Agencies like World Bank and WHO have been contacted to support various components of the programme. Funds are provided by the Govt. of India to the state governments and the nodal institutes to meet the expenditure on staff, equipments, vehicles, medicine, stationary, contingencies, training, etc. for initial 5 years and thereafter they should manage themselves.
Govt. of India has constituted central Mental Health Authority to oversee the implementation of the Mental Health Act 1986. It provides for creation of state Mental Health Authority also to carry out the said functions.
The National Human Rights Commission also monitors the conditions in the mental hospitals along with the government of India and the states are currently acting on the recommendation of the joint studies conducted to ensure quality in delivery of mental care.
7.NATIONAL AYUSH MISSION (NAM):
- The Union Cabinet chaired by Prime Minister Shri Narendra Modi has approved the continuation of Centrally Sponsored Scheme of National Ayush Mission (NAM) from 01.04.2017 to 31.03.2020 with an outlay of Rs. 2400 crore over the 3 year period.
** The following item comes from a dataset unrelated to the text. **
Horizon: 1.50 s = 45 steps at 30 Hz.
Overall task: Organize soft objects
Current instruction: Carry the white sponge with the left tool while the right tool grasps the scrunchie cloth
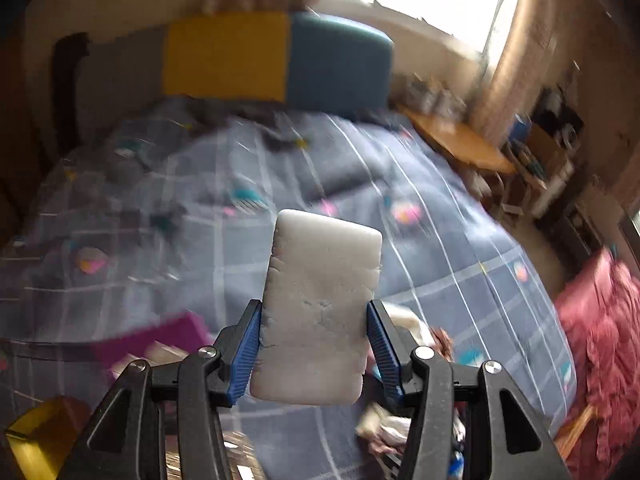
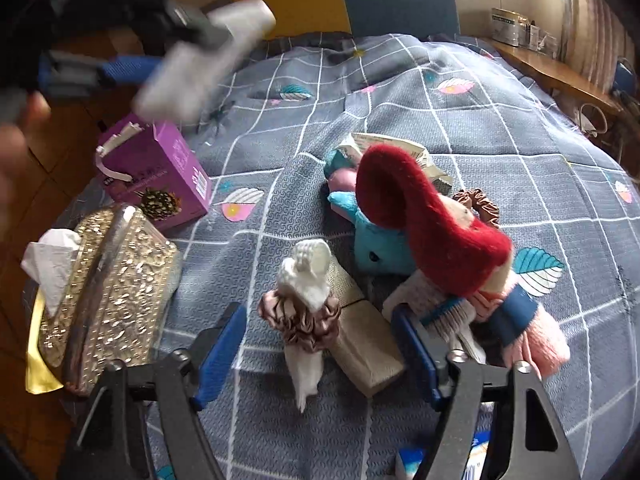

The Mission was launched in September, 2014.
Features of the scheme:
- The National AYUSH Mission intends to build on India’s unmatched heritage represented by its ancient systems of medicine like Ayurveda, Sidhha, Unani & Homeopathy (ASU&H) which are a treasure house of knowledge for preventive and promotive healthcare.
- The positive features of the Indian systems of medicine namely their diversity and flexibility; accessibility; affordability, a broad acceptance by a large section of the general public; comparatively lesser cost and growing economic value, have great potential to make them providers of healthcare that the large sections of our people need.
The following are the expected outcomes of the schemes:
- Better access to AYUSH healthcare services through increased number of healthcare facilities offering AYUSH services and better availability of medicines and trained manpower.
- Improvement in AYUSH education through well-equipped enhanced number of AYUSH Educational institutions.
- Improved availability of quality AYUSH drugs by increased number of quality pharmacies and Drug Testing Laboratories coupled with stringent enforcement mechanism.
- Increased awareness and acceptance of the Yoga & Naturopathy as promotive and preventive health-care systems.
- To meet the increasing domestic demand of herbal raw-materials and also to promote export.